5

I have a simple neural network for which I am trying to plot the gradients using tensorboard by using a callback as below:

class GradientCallback(tf.keras.callbacks.Callback):
    console = False
    count = 0
    run_count = 0

    def on_epoch_end(self, epoch, logs=None):
        weights = [w for w in self.model.trainable_weights if 'dense' in w.name and 'bias' in w.name]
        self.run_count += 1
        run_dir = logdir+"/gradients/run-" + str(self.run_count)
        with tf.summary.create_file_writer(run_dir).as_default(),tf.GradientTape() as g:
          # use test data to calculate the gradients
          _x_batch = test_images_scaled_reshaped[:100]
          _y_batch = test_labels_enc[:100]
          g.watch(_x_batch)
          _y_pred = self.model(_x_batch)  # forward-propagation
          per_sample_losses = tf.keras.losses.categorical_crossentropy(_y_batch, _y_pred) 
          average_loss = tf.reduce_mean(per_sample_losses) # Compute the loss value
          gradients = g.gradient(average_loss, self.model.weights) # Compute the gradient

        for t in gradients:
          tf.summary.histogram(str(self.count), data=t)
          self.count+=1
          if self.console:
                print('Tensor: {}'.format(t.name))
                print('{}\n'.format(K.get_value(t)[:10]))

# Set up logging
!rm -rf ./logs/ # clear old logs
from datetime import datetime
import os
root_logdir = "logs"
run_id = datetime.now().strftime("%Y%m%d-%H%M%S")
logdir = os.path.join(root_logdir, run_id)


# register callbacks, this will be used for tensor board latter
callbacks = [
    tf.keras.callbacks.TensorBoard( log_dir=logdir, histogram_freq=1, 
                                   write_images=True, write_grads = True ),
    GradientCallback()
]

Then,I use the callbacks during fit as:

network.fit(train_pipe, epochs = epochs,batch_size = batch_size, validation_data = val_pipe, callbacks=callbacks)

Now, when I check the tensorboard, I get to see gradients on the left side filter but nothing shows up in the Histogram tab:

Histogram tensorboard gradients

What am I missing here? Am I logging the gradients correctly?

bit
  • 4,407
  • 1
  • 28
  • 50
  • Is your question resolved now ? Else, please check [this](https://stackoverflow.com/a/64062465/14290681),may helps you. –  Sep 28 '20 at 09:12
  • 1
    That link uses Tensorflow 1.x – bit Oct 01 '20 at 08:43
  • Hi, I am trying to do the same thing: did u come to grips with this?
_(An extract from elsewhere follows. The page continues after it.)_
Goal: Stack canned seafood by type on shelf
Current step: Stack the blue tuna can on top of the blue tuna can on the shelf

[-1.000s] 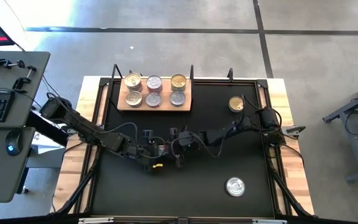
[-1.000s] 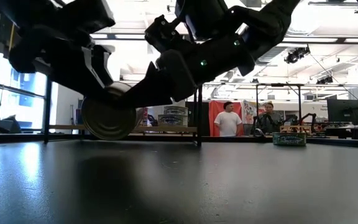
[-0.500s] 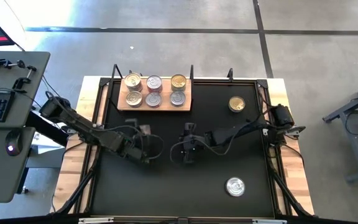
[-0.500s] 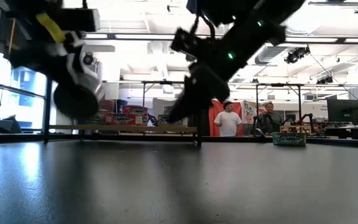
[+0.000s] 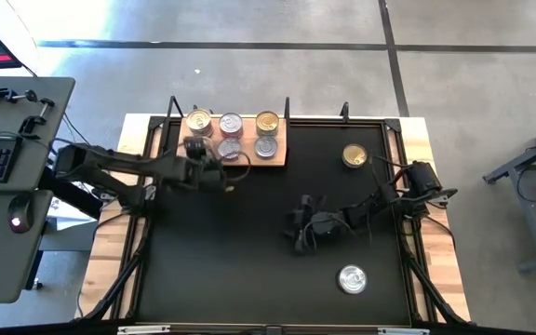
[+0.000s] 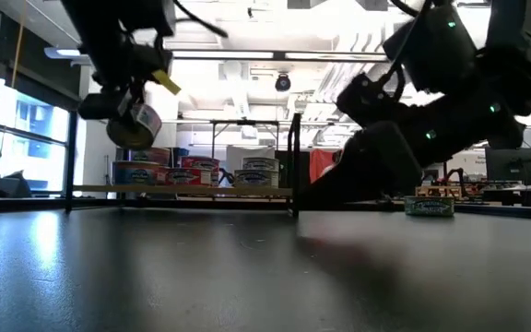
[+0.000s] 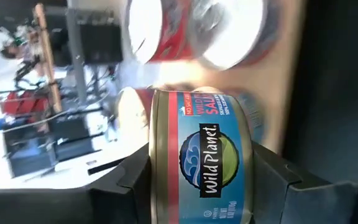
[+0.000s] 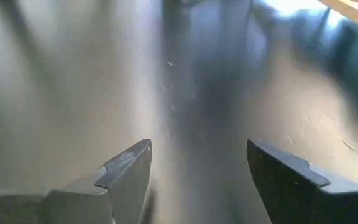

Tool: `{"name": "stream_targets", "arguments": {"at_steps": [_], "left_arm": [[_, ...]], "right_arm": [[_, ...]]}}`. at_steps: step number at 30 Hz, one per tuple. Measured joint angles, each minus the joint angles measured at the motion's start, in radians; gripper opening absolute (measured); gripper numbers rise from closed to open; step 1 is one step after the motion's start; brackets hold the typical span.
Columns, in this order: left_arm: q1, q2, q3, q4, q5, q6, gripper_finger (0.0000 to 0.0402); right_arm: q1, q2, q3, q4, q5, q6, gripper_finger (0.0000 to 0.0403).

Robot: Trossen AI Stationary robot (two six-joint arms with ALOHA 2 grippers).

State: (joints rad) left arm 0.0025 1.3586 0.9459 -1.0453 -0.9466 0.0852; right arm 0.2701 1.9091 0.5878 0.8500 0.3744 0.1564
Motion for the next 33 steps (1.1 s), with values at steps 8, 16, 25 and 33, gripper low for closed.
{"name": "stream_targets", "arguments": {"at_steps": [8, 16, 25, 33], "left_arm": [[0.188, 0.004, -0.001, 0.048, 0.045, 0.129, 0.0168], [0.261, 0.004, 0.000, 0.130, 0.080, 0.135, 0.0230], [0.296, 0.004, 0.000, 0.124, 0.300, 0.126, 0.0248], [0.301, 0.004, 0.000, 0.098, 0.292, 0.109, 0.0250]], "right_arm": [[-0.001, 0.000, -0.008, 0.010, 0.001, -0.030, 0.0256], [-0.001, 0.000, -0.007, 0.009, 0.000, -0.033, 0.0256], [-0.001, 0.000, -0.007, 0.009, 0.000, -0.026, 0.0256], [-0.001, 0.000, -0.007, 0.009, -0.001, -0.024, 0.0256]]}}
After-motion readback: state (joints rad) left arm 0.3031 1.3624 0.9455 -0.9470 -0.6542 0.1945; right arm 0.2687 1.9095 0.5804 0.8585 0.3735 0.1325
Any solution? I am trying to do the same thing there is not much around about it. – roschach Nov 26 '20 at 08:29
  • Hey sorry, haven't found any solution to this. Wish there was better documentation around it. – bit Nov 30 '20 at 03:24

1 Answers1

-1

It looks like the issue is that you write your histograms outside the context of the tf summary writer. I changed your code accordingly. But I didn't try it out.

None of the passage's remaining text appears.